- Occupation: political activist
- Known for: 2008 arrest
- Political party: Progress Party of Equatorial Guinea

= Juan Ecomo Ndong =

Equatoguinean political activist

Juan Ecomo Ndong is an Equatoguinean political activist currently imprisoned on weapons possession charges. His imprisonment has drawn protest from the US State Department and Amnesty International, the latter considering him a prisoner of conscience.

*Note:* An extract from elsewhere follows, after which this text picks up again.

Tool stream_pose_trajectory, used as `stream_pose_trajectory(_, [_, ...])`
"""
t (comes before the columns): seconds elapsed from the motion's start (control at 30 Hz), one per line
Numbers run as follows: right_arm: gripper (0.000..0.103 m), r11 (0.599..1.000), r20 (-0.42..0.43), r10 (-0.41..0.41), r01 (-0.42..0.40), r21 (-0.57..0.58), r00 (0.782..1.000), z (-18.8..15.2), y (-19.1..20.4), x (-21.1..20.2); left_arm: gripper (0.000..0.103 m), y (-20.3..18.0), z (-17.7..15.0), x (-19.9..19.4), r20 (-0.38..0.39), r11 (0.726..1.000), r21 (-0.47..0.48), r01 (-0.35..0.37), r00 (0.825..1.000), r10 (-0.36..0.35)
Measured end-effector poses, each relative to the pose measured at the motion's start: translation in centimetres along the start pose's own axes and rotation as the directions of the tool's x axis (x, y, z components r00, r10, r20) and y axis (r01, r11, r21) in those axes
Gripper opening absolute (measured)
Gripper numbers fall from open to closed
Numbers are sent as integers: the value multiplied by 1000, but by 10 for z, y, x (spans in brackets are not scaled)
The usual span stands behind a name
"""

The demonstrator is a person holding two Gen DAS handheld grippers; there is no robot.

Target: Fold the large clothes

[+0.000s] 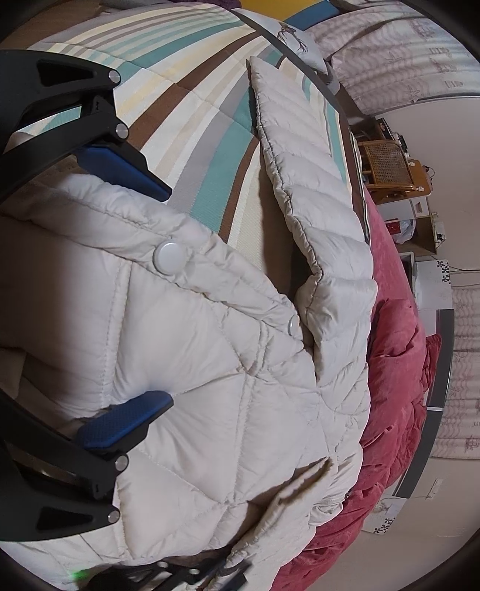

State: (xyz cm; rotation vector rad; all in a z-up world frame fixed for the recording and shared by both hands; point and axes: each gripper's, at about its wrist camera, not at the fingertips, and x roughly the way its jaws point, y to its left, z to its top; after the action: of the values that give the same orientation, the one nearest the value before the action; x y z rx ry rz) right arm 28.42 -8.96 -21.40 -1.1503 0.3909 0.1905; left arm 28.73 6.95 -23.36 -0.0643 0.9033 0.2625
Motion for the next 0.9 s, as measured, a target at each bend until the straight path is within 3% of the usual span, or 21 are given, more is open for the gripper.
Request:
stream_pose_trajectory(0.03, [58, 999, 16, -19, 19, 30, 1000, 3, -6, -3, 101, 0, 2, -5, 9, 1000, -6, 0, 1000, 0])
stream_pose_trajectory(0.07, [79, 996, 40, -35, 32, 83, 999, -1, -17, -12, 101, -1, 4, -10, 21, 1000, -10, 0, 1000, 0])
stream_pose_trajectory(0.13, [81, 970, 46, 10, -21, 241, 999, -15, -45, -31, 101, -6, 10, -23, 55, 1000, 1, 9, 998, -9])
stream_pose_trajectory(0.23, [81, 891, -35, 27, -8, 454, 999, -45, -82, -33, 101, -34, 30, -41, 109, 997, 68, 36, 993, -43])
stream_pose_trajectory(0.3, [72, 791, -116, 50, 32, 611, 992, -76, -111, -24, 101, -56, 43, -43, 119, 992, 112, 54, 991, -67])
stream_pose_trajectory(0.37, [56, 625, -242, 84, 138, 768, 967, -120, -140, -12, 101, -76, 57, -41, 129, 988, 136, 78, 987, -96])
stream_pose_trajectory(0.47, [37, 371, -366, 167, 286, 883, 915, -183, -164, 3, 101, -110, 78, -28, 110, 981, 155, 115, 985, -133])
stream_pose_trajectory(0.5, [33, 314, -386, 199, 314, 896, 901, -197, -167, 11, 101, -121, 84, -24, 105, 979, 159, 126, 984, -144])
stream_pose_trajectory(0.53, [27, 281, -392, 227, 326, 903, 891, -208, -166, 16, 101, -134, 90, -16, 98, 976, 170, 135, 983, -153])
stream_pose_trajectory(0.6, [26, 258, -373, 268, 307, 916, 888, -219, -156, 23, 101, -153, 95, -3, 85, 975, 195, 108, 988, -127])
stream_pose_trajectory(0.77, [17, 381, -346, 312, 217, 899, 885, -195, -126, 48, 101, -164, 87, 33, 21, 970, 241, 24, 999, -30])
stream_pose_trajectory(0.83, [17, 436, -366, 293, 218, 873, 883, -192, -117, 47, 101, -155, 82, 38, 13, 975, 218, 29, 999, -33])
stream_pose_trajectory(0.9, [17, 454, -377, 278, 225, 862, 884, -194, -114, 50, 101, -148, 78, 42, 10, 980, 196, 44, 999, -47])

Ndong was active with the Progress Party of Equatorial Guinea (PPGE), a banned political party opposing the long-dominant Democratic Party of Equatorial Guinea. In mid-April 2008, he was arrested without a warrant. Within a week, fellow PPGE activists Cruz Obiang Ebele, Emiliano Esono Michá, Gumersindo Ramírez Faustino, Gerardo Angüe Mangue, and Bonifacio Nguema Ndong were also arrested. Ndong was held for one months at the police station, during which time he was allegedly beaten with cables to extract a confession.

In May 2008, the six men were charged with knowledge of a weapons cache in the home of another PPGE activist, Saturnino Ncogo. Ncogo had died in prison on early March in suspicious circumstances. Authorities alleged he had thrown himself from the top bunk of his cell to commit suicide, but relatives received his body in an advanced state of decomposition, and no investigation was ever conducted. According to Amnesty International, the six men were given an unfair trial at which no evidence was presented save the weapons from Ncogo's home and the statements the six had made under duress; in addition, the six defendants alleged that police had altered their statements after the defendants had signed them.

Despite being charged with unrelated crimes, the six were tried alongside Simon Mann, a UK national who had helped to organize a 2004 coup attempt. The six PPGE members were given sentences of one to five years apiece.

The US State Department considers Ndong a political prisoner, and has objected to his continued imprisonment. Amnesty International named him a prisoner of conscience, and has called for his immediate release.